*WORK ITEM:*
Report the number of lines in the data below where the string "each" shows up, and only that number.

*SOURCE MATERIAL:*
--------------------------------------------------

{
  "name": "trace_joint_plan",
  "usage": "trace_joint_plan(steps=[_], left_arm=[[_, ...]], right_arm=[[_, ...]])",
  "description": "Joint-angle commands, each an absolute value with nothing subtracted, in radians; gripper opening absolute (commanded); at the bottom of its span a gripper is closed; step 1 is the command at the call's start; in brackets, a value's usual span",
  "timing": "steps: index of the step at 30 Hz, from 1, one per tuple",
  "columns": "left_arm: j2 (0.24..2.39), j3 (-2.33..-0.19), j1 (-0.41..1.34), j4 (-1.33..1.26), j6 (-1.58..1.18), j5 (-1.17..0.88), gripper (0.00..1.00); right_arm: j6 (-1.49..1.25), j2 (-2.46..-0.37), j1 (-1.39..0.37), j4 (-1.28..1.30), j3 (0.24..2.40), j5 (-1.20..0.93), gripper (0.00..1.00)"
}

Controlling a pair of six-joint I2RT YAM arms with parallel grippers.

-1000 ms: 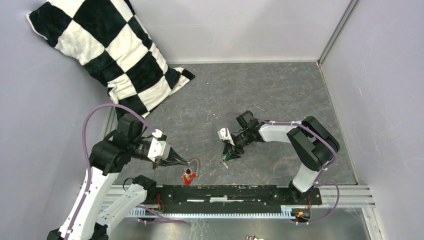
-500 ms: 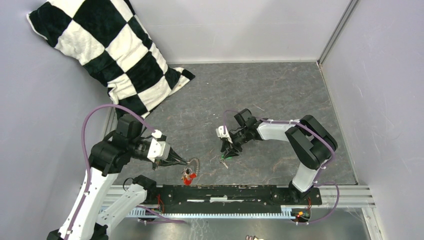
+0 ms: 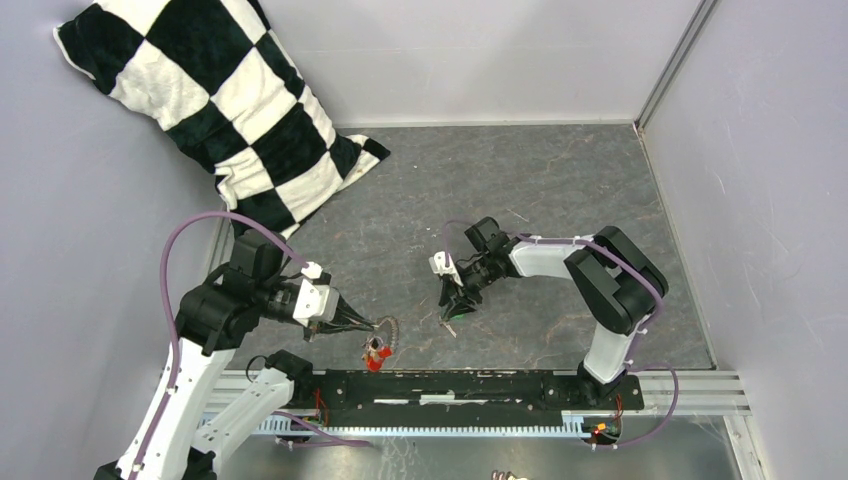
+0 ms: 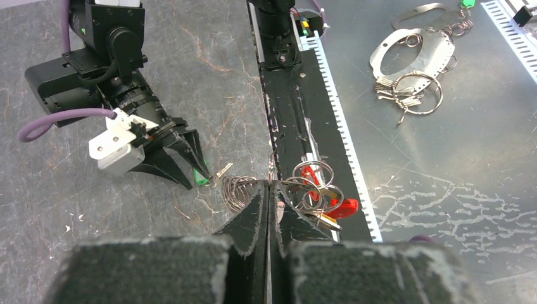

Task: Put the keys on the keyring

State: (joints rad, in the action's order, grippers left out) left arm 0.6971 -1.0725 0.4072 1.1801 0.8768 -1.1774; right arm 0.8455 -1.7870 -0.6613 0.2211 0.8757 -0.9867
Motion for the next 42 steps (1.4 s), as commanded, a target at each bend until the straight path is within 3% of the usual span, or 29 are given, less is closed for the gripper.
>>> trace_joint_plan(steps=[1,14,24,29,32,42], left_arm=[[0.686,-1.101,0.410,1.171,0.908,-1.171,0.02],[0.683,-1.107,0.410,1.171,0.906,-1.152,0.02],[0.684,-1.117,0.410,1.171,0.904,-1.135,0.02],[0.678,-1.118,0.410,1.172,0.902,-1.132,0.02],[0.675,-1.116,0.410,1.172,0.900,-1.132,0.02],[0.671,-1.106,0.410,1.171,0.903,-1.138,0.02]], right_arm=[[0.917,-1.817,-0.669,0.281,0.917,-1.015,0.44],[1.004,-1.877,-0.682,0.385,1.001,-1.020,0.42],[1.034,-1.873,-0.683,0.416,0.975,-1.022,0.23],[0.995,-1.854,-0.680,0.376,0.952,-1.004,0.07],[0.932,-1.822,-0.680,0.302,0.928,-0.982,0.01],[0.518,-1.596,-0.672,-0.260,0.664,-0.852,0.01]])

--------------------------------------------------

*ANSWER TO THE EXERCISE:*
2